Keywords

1 Introduction

The Internet has widely become the universal source of information for a considerable number of users. Astounding growth rates of online systems such as social media, mobile e-commerce applications, and many others continues to generate large amounts of data on a daily basis, and that has led to the phenomenon of Big Data [15]. Gathering enormous datasets of various types and structures can help enterprises perform advanced machine learning and predictive analytics such as fraud detection, risk analysis, economic and weather forecasts as well as advanced biometrics, which require very large training sets [1, 9,10,11, 13,14,15]. Thus, the world of Big Data has become of significant importance in our daily lives.

Unlike traditional structured data sets, Big Data is mostly unstructured (schema-less), and systems analyzing them utilize unconventional data manipulation techniques in order to efficiently perform complex operations. These operations should ideally be performed in-memory, rather than on-disk, with minimal computational latency and without the use of expensive hardware [1, 12]. Therefore, the performance and real-time training speed of machine learning systems on big data sets is of primary concern.

The Apache Hadoop is a distributed computational framework, which allows processing of large datasets across clusters of computers using the MapReduce programming model, and it has been used in advanced machine learning applications [15, 16, 18]. However, Hadoop exhibits high latency, which is directly due to its disk-persistent HDFS write operations as well as the general limitations of MapReduce such as the overhead of map jobs, high latency of storing intermediate computational results on disk and fault-intolerance [10, 16].

Apache Spark is a powerful and efficient in-memory framework for distributed processing, and it is fast becoming the mainstream distributed engine for performing advanced data analytics on big data sets [8, 10, 17]. A key feature of Spark is that its distributed computational platform is based on the Resilient Distributed Dataset (RDD) architecture, which caches intermediate results in order to perform in-memory processing [8, 11]. Resilient data sets are then split into a number of partitions and distributed across a cluster of workers/executors to prevent fault intolerance [1].

Spark’s Machine Learning Library (MLlib) drastically reduces time-consuming analysis of mid-sized to very large datasets, and it enhances machine learning in general by its scalability and excellent ability for iterative processing [1, 3]. Further, MLlib supports combination of multiple algorithms in a single pipeline (workflow) to distribute stages across multiple executors as well as integration of various streaming and graphics tools [11]. Spark is flexible in that it supports a variety of programming languages for data scientists and engineers to develop workflows in Python, Scala, R, and Java [1].

To-date, there have been a few attempts to demonstrate the computational power of Spark on learning highly complex models using large data sets of high dimensionality [1, 4, 8, 13, 14]. However, the experiments reported in these works fail to discuss the scalability issue as it specifically relates to the speed-up of a supervised machine learning system across distributed Spark clusters of varied sizes.
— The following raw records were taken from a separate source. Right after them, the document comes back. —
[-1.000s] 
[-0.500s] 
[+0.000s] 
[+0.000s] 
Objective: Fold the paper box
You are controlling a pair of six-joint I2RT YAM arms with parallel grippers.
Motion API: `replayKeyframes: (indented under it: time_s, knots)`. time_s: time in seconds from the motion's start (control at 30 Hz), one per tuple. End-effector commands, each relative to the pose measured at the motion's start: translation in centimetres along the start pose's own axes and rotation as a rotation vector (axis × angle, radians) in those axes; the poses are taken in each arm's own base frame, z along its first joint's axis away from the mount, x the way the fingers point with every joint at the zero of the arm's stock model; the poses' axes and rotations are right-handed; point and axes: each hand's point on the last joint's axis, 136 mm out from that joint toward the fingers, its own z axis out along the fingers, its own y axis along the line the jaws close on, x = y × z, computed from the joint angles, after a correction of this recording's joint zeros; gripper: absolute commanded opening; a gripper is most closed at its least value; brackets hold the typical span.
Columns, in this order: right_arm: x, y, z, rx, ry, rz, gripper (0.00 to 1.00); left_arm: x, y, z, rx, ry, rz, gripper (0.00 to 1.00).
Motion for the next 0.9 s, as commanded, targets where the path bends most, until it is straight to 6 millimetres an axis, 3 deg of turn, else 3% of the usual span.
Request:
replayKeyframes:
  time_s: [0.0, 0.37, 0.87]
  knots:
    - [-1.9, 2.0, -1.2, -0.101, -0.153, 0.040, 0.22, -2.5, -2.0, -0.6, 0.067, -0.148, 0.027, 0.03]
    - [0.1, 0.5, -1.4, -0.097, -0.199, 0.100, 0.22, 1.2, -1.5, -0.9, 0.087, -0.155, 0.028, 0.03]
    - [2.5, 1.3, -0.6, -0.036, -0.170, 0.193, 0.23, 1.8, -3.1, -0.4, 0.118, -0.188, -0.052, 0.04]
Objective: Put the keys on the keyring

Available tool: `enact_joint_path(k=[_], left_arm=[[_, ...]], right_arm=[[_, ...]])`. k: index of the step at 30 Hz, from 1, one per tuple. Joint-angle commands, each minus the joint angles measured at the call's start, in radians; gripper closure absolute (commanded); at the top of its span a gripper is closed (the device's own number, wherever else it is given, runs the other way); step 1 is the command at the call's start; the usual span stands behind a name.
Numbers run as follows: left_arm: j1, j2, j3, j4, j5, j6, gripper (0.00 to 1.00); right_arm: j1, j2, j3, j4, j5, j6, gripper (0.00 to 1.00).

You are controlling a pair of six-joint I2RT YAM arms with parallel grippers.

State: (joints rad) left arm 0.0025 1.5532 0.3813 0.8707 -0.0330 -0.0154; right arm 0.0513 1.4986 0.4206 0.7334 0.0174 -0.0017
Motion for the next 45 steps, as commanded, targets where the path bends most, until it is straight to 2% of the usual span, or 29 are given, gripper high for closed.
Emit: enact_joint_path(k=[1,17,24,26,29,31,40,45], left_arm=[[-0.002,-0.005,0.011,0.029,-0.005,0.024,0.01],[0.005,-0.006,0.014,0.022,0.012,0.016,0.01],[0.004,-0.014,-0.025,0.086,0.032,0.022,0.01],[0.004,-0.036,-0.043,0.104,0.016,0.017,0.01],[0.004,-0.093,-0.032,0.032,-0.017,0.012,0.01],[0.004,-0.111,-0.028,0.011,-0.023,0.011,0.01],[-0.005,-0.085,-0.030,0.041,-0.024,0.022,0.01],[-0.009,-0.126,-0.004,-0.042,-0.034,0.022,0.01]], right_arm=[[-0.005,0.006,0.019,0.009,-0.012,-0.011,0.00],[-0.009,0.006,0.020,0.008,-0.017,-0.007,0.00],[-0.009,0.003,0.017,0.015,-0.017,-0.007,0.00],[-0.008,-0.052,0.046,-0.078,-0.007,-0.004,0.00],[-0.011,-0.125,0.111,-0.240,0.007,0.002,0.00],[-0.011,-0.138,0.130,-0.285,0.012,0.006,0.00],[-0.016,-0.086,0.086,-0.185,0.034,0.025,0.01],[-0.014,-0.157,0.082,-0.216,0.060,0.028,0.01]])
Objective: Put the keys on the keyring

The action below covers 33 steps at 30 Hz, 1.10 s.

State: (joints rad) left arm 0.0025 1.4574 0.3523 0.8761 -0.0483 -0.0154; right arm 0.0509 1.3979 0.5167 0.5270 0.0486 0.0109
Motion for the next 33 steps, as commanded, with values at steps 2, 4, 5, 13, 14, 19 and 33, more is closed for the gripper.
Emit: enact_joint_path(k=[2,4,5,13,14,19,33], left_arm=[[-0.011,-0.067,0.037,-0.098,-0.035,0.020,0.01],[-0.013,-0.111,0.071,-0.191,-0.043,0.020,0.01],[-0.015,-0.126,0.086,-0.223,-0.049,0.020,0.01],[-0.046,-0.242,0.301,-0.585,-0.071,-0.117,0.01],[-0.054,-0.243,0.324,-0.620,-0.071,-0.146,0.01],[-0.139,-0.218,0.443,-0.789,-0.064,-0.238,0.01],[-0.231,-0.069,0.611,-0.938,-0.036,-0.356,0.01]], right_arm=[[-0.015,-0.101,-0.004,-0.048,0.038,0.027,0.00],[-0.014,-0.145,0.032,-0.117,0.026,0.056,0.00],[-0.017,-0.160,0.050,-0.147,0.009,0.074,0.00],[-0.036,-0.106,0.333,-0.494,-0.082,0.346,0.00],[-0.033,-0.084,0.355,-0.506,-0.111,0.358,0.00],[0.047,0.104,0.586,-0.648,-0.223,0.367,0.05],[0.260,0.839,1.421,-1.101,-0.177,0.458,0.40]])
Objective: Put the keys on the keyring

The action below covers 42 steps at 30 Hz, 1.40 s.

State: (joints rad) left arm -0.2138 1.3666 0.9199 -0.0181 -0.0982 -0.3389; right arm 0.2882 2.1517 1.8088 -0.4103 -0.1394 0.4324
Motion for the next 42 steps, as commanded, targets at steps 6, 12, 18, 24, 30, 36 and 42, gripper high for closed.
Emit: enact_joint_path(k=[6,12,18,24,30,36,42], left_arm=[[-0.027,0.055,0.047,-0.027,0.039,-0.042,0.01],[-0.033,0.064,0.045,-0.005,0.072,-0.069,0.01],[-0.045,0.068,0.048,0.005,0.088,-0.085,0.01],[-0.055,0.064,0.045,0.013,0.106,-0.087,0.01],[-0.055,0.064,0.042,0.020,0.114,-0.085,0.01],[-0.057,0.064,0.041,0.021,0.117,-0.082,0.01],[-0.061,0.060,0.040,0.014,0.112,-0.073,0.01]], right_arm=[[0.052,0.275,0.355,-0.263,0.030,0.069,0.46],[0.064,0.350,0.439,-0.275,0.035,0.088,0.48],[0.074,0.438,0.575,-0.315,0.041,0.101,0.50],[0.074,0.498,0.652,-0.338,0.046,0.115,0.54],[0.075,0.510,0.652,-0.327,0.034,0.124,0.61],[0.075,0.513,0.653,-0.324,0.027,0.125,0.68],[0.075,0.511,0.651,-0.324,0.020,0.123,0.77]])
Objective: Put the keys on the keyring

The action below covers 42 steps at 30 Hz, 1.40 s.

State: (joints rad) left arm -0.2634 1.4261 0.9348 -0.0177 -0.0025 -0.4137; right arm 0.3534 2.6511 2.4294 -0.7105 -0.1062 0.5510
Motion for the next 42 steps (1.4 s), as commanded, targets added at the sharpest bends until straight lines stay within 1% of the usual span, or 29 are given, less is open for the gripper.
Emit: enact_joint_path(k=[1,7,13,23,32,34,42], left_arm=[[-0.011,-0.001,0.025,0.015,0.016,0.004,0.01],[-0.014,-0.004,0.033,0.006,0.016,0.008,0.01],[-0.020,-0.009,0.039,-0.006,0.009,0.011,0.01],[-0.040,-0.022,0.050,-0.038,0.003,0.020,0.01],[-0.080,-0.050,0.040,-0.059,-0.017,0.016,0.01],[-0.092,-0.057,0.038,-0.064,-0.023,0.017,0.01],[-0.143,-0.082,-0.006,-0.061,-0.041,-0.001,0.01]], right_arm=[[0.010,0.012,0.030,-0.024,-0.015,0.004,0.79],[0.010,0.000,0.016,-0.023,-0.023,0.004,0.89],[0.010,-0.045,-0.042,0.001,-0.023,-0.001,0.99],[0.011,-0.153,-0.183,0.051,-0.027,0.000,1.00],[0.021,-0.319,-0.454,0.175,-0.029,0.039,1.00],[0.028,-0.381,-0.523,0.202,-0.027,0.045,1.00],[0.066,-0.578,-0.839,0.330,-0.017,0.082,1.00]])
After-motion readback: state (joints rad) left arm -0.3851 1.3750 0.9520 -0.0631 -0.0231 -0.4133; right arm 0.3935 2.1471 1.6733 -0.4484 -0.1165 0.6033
The aim of this paper, therefore, is to introduce a robust and efficient big data machine learning system, which can perform real-time, distributed learning of large and complex data sets in a computationally efficient manner. The implemented system utilizes Apache Spark in order to take advantage of its low latency and powerful parallel processing framework. To highlight accuracy and efficiency of deep learning on Spark, two large real-world datasets were analyzed using several classification algorithms. To measure the predictive accuracy of the learners on each dataset, several statistically independent experiments were conducted on Spark clusters of 1 to 5 workers/executors. Finally, to assess efficiency of Spark’s in-memory persistence mode, experiments were performed using both in-memory and on-disk processing.

The remainder of this paper is organized as follows. Section 2 provides a brief description of Spark’s key architectural features and its machine learning library MLlib. Section 3 reports on the outcomes of performing deep learning across several Spark clusters of varying sizes.

2 Apache Spark

Apache Spark was designed to work in conjunction with Apache Hadoop in order to address some of its limitations and downsides such as high latency [1]. Hence, Hadoop lacks the ability to perform Streaming/Real-time analytics since streaming requires persistent in-memory data processing capabilities. Fault-intolerance is also a significant downside of Hadoop, specifically, as regards insufficient memory capacity [4].

Spark overcomes Hadoop’s design inefficiencies by utilizing the Resilient Distributed Dataset (RDD) architecture to perform in-memory parallel computation, and it is fault tolerant [1, 10]. An RDD is a collection of elements partitioned across nodes of the cluster that can be operated on in parallel [3]. Optionally, users might persist an RDD in memory, allowing it to be reused efficiently across parallel operations. In cases of failure, RDDs are automatically recovered from the executor failures. RDDs can be referenced to a dataset in external data storage system such as Amazon S3, HDFS, HBase, or any other supported Hadoop input format or by transforming a collection of objects in the program to RDD. Furthermore, RDDs support popular types of transformations such as maps, filters and aggregations [3].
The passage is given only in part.